Last year saw a total of 2,242 people being diagnosed with measles in connection with 49 outbreaks. The surge in measles cases coincided with a sharp decline in the number of children being inoculated for diseases.

New research by the medical journal JAMA found that exemption rates for vaccines required to go to school have increased in 53 percent of counties across the United States, since the Covid pandemic.

Dr. Jesse Hackell, a pediatrician in New York, told CNN that the fall in vaccine rates has been caused by the spread of misinformation surrounding vaccines.

The vaccine is highly recommended by experts who say it reduces the spread of the disease and the severity of symptoms (AP)

“What has changed is the politics and the misinformation behind the discussion,” he said. “But the science about the immunizations — that they’re safe, that they’re effective, that they reduce disease, that they reduce morbidity and mortality – there are no changes in that science.”

Skepticism towards vaccines has been a key element of HHS Secretary Robert F Kennedy Jr’s Make America Healthy Again mission, with both him and the president publicly questioning the efficacy of shots.
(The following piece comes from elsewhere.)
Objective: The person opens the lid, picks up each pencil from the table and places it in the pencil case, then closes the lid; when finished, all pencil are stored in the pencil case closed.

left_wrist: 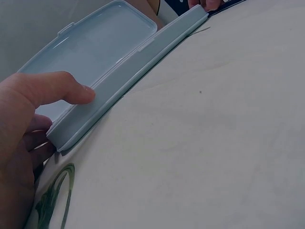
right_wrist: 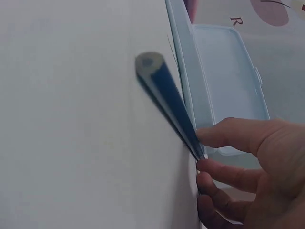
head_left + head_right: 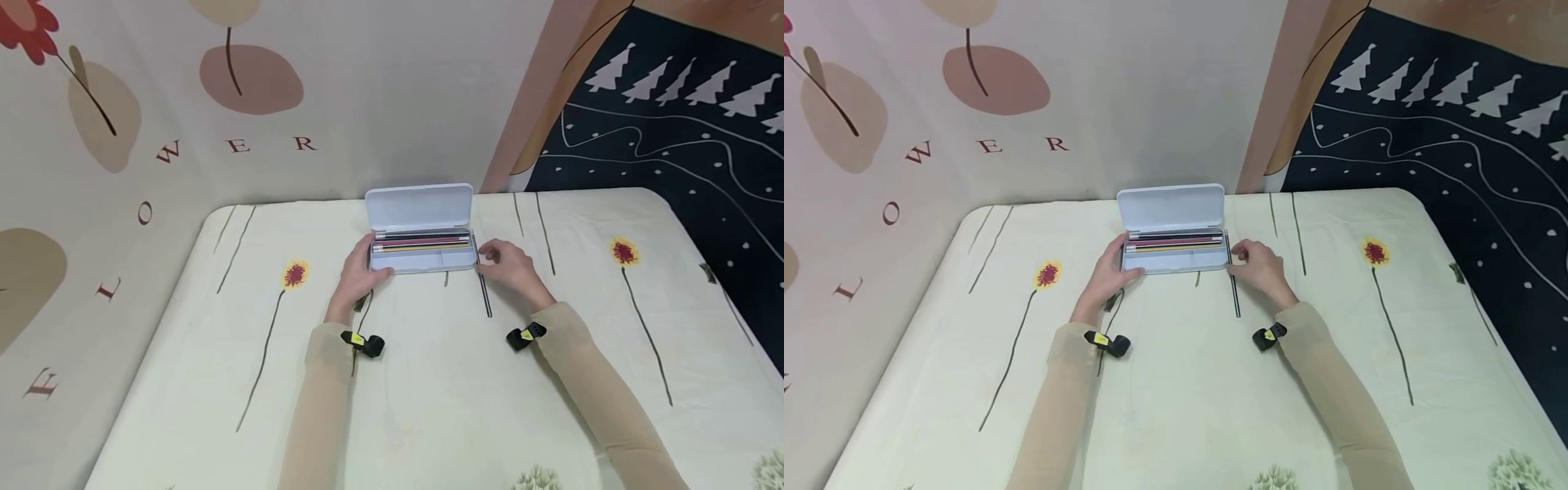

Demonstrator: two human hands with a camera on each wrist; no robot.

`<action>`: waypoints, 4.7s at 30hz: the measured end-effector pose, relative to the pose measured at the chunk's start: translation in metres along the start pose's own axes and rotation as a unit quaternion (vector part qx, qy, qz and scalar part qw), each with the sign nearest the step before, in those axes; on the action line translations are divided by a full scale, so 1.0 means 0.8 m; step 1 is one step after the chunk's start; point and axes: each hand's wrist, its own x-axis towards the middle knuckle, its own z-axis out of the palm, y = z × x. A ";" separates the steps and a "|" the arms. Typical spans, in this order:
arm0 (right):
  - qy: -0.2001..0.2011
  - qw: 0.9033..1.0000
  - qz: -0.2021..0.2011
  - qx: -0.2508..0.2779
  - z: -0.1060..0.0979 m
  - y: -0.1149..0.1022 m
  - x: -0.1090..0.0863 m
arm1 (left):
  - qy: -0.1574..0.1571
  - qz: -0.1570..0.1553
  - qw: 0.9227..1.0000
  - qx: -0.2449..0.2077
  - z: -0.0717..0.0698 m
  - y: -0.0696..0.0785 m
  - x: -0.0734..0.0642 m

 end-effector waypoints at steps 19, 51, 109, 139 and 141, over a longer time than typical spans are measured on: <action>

Last year, RFK Jr said that the measles vaccine leads to “deaths every year” and claimed that its efficacy wanes by 4.5 percent each year during an interview on Fox News’ Hannity. Both of those claims were disputed by FactCheck.org.

Meanwhile, Donald Trump has suggested that “there could be a problem” while Mumps, Measles and Rubella vaccines are mixed together.

Health and Human Services Secretary Robert F. Kennedy Jr. has openly questioned the value of the vaccine (AFP/Getty)

Fiona Havers, a former infectious disease staffer at the CDC and an adjunct associate professor at the Emory School of Medicine, told The Hill that she thinks the surge in cases is a direct result of anti-vaccine politics.

“This is a very clear example of the damage that the anti-vaccine movement has done in the United States,” she said. “There are a number of things that have made these ongoing outbreaks very difficult to control. One is that the decades of false information about measles vaccines that [Kennedy Jr.] and other people in the anti-vaccine movement have been spreading has led to a decline in vaccination rates.”

Measles is a highly contagious disease that can lead to a high fever, a red-brown, blotchy rash and cold-like symptoms.

For children, pregnant women and people with compromised immune systems, measles can be deadly.

The Independent has contacted the Department for Health and Human Services for comment.